Comparative studies using linked employer-employee (LEE) data can provide strong evidence for labor market patterns that hold across different economies. However, given the challenges of accessing and mastering multiple national datasets, individual researchers rarely work with data from many countries. Instead, cross-country collaborations have emerged to fill this gap, often using a distributed coding approach, where each research team analyzes its own national data using a common set of methods.
Three major initiatives have played a key role in advancing this type of research:
LINKEED (OECD): This OECD-led initiative works with harmonized LEE data from 20 countries, making it one of the most ambitious cross-country research efforts using administrative data. Its initial focus was on the role of firms in wage inequality, but its research agenda has since expanded to cover topics such as job mobility, career progression, firm-level wage-setting practices, gender pay gaps, and wage disparities between immigrants and native-born workers.
Global Repository of Income Dynamics (GRID): GRID provides an open-access database with harmonized microstatistics on income inequality and income dynamics, derived from administrative earnings records. Originally covering 13 countries, the project is now expanding to more than 25. Alongside making data available, GRID researchers have highlighted key trends in income inequality at both the national and global levels.
Comparative Organizational Inequality Network (COIN): Established in 2015, COIN started as a collaboration of researchers from seven countries studying workplace inequality. It has since expanded to include experts from more than 16 countries, including sociologists, economists, and management scholars. The network focuses on various aspects of organizational inequality, including earnings disparities, immigration, gender differences, and mobility within firms.
Beyond these large initiatives, smaller-scale comparative studies using LEE data have also emerged. One study analyzed the effects of job loss on workers’ labor outcomes across seven countries. Another examined the labor market impact of the Öresund Bridge’s construction, using linked registry data from Sweden and Denmark to track employment and wage changes on both sides of the border.
A common limitation of administrative databases is that they mainly contain information generated by public institutions. However, this drawback can be addressed by integrating additional data sources, a practice increasingly common in international research. Wage surveys, household budget data, and time-use surveys are among the most frequently linked sources. To merge these datasets with LEE data, researchers must obtain authorization from data providers and follow strict anonymization procedures. Once these conditions are met, new or existing data can be successfully incorporated into an LEE framework.
Academic institutions, research centers, and statistical agencies in various countries are also working to expand LEE datasets by integrating new data types. Many have started linking education, health, and business network data to employer-employee records. Countries such as Germany, Denmark, and France have pioneered the use of firm-level surveys, and even experimental data, in conjunction with administrative work history records. These efforts are conducted with participant consent and strict compliance with data protection regulations.
The German Institute for Employment Research (IAB) has played a leading role in developing linked datasets that merge employer surveys with administrative registers. One example is the Integrated Employment Biographies (IEB), which links detailed firm-level surveys on job vacancies with administrative records to track how vacancies are filled. Other projects link firm-level surveys on hiring practices, wage-setting behavior, and automation to LEE data, enabling studies on topics such as gender pay gaps, labor market transitions, and workforce composition.
Beyond direct data integration, innovative methods are also being explored to enhance LEE datasets. For instance, researchers have used name classification algorithms to estimate workers’ country or region of origin, allowing for the study of migration patterns. As modern data science techniques evolve, additional opportunities for improving LEE datasets may emerge, provided that security protocols remain in place and data providers are willing to collaborate.

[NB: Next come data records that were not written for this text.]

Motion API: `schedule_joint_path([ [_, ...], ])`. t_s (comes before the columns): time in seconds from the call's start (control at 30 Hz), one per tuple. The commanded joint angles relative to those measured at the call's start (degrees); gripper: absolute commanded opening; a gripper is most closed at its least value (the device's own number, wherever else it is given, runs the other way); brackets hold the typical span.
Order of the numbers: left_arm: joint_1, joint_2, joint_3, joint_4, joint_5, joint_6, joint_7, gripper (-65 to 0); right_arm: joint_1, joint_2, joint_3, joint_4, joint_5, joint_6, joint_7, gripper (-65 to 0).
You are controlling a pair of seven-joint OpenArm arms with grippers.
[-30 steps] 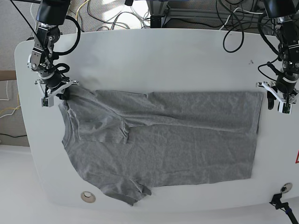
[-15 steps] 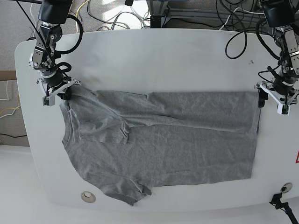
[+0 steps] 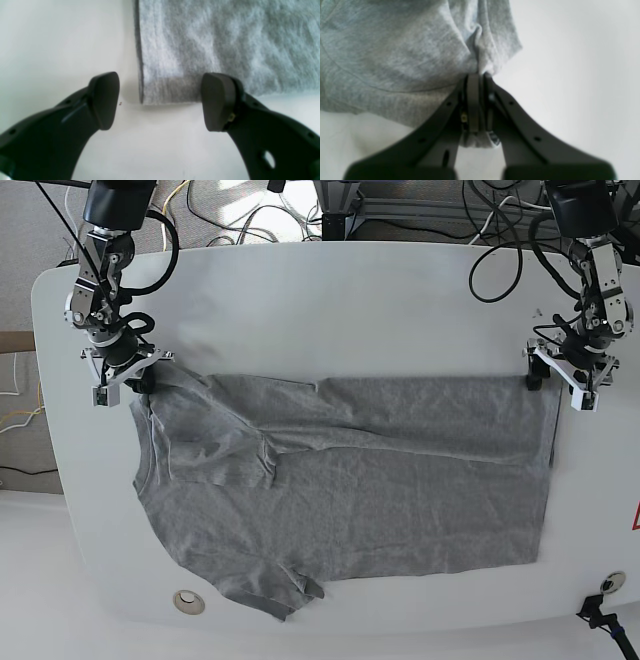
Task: Fold the T-shirt properly
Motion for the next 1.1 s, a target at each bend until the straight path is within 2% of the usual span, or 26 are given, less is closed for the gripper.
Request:
schedule_joint_path([
  [0.0, -0.47, -0.17, -0.05, 0.28, 0.33, 0.0, -0.35, -17.3, -0.41, 0.17, -0.21, -0.16, -0.99, 0.31, -3.77, -65.0],
  [0.07, -0.47, -0.17, -0.05, 0.2, 0.33, 0.0, -0.35, -18.6, -0.5, 0.17, -0.21, -0.16, -0.99, 0.31, -3.77, -65.0],
  [0.1, -0.47, -0.17, -0.05, 0.2, 0.33, 0.0, -0.35, -22.4, -0.5, 0.17, -0.21, -0.16, -0.99, 0.31, -3.77, -65.0],
  [0.27, -0.47, -0.17, -0.05, 0.2, 0.33, 0.0, -0.35, -50.4, -0.5, 0.17, -0.21, -0.16, -0.99, 0.31, -3.77, -65.0],
  [0.33, -0.47, -0.17, -0.05, 0.2, 0.33, 0.0, -0.35, -57.2, -0.5, 0.17, -0.21, -0.16, -0.99, 0.84, -3.77, -65.0],
  [0.43, -0.47, -0.17, -0.23, 0.37, 0.33, 0.0, -0.35, -58.7, -0.58, 0.17, -0.12, -0.16, -1.25, 4.62, -3.77, -65.0],
  [0.53, -0.12, -0.17, -0.32, 0.99, 0.24, 0.0, -0.18, -59.0, -1.73, 0.17, -0.03, 0.19, -1.07, 6.46, -3.94, -65.0],
  [0.73, 5.95, -0.43, -0.4, 8.55, 0.33, -0.08, 0.44, -59.0, -7.62, 0.43, 0.14, 4.67, -0.99, 6.38, -4.03, -65.0],
  [0.83, 9.99, -0.52, -1.72, 13.56, 0.33, -0.08, 3.69, -59.0, -12.63, 0.43, 0.23, 8.28, -0.99, 6.2, -4.03, -65.0],
  [1.07, 21.42, -0.52, -6.29, 24.11, 0.33, -0.08, 7.3, -59.0, -23.18, 0.26, 5.24, 15.14, -0.99, 6.38, -4.12, -65.0],
])
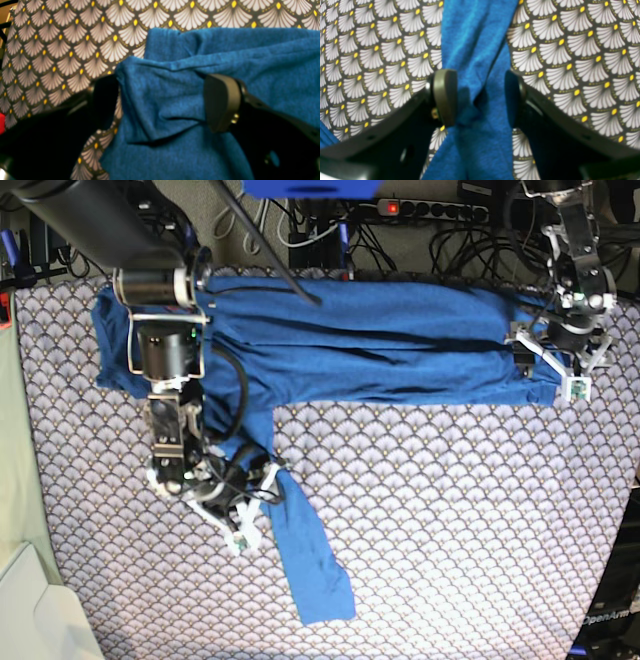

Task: Fold the T-shirt properly

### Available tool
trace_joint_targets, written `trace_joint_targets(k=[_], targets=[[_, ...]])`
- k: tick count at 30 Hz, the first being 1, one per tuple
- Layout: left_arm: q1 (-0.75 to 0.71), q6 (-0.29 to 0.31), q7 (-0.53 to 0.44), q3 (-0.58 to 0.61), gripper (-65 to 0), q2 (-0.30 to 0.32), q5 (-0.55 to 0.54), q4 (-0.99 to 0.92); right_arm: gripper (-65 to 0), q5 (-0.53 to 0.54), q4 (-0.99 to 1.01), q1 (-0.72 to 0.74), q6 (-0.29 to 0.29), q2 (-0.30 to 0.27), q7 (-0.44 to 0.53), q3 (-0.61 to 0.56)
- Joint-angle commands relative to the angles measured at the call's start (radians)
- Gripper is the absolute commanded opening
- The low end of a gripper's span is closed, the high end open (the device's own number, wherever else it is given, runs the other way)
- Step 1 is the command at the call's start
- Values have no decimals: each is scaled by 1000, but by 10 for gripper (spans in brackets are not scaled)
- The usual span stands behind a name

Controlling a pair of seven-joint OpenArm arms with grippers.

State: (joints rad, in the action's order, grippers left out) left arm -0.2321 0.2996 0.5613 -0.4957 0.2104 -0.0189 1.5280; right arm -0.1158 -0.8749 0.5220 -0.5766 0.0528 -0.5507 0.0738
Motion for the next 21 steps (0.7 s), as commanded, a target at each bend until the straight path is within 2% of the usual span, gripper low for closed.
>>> trace_joint_targets(k=[1, 10, 11, 13, 16, 17, 21], targets=[[9, -3, -20, -5, -131, 11, -2, 22, -335, 14, -14, 19, -4, 3, 17, -1], [7, -3, -20, -7, -131, 11, -3, 22, -348, 17, -14, -6, -4, 8, 21, 1], [7, -3, -20, -7, -131, 11, -3, 22, -365, 17, -14, -6, -4, 8, 21, 1], [7, -3, -20, -7, -131, 11, -5, 22, -440, 17, -14, -7, -4, 8, 21, 1], [7, -3, -20, -7, -131, 11, -3, 22, -626, 17, -14, -7, -4, 9, 21, -2], [7, -3, -20, -7, -131, 11, -3, 22, -650, 17, -14, -7, -4, 9, 21, -4], [7, -3, -20, -7, -131, 11, -3, 22, -650, 18, -20, -7, -9, 17, 14, -6]])
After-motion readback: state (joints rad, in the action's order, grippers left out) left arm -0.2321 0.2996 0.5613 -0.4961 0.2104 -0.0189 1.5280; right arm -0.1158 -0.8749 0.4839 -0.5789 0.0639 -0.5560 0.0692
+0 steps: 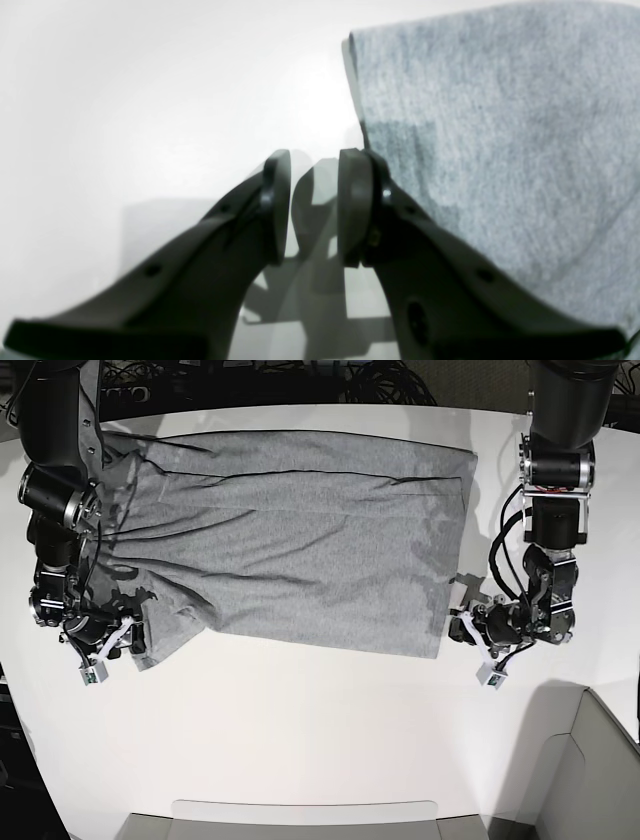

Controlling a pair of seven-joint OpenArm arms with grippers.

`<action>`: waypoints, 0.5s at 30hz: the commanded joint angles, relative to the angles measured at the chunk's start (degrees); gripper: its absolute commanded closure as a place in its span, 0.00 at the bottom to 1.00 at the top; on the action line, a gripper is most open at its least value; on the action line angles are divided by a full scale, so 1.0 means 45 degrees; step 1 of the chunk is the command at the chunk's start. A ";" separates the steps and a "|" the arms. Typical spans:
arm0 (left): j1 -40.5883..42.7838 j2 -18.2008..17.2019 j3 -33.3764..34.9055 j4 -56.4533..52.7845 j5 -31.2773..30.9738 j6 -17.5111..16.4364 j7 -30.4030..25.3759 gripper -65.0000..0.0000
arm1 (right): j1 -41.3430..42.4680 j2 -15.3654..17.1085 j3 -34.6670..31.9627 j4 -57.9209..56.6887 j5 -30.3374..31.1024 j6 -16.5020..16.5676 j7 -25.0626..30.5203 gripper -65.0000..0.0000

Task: Fold the T-shirt properly
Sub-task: 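Move the left gripper to the other hem corner and grasp both corners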

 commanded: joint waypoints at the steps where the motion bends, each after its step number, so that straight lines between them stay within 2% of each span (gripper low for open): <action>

LEE data is not only valuable for academic research but also plays an important role in policymaking. These datasets are widely used to analyze labor market trends, assess the effects of major policy changes, and provide insights into economic behavior.
One way to enhance the usefulness of LEE data is to increase the frequency of data updates. In many countries, LEE datasets are updated annually, typically incorporating data from the previous year. However, some countries construct their LEE datasets only on an irregular basis. Since administrative records, such as employer tax filings, are often generated monthly, making them available with minimal delay could greatly improve their value for policy analysis.
Timely access to high-quality administrative data would be particularly useful in assessing the labor market impact of sudden economic shocks, such as the COVID-19 pandemic, or tracking the consequences of large-scale immigration due to armed conflict. More frequent data updates would allow policymakers to make evidence-based decisions in real time while also giving researchers the opportunity to analyze emerging labor market trends more effectively.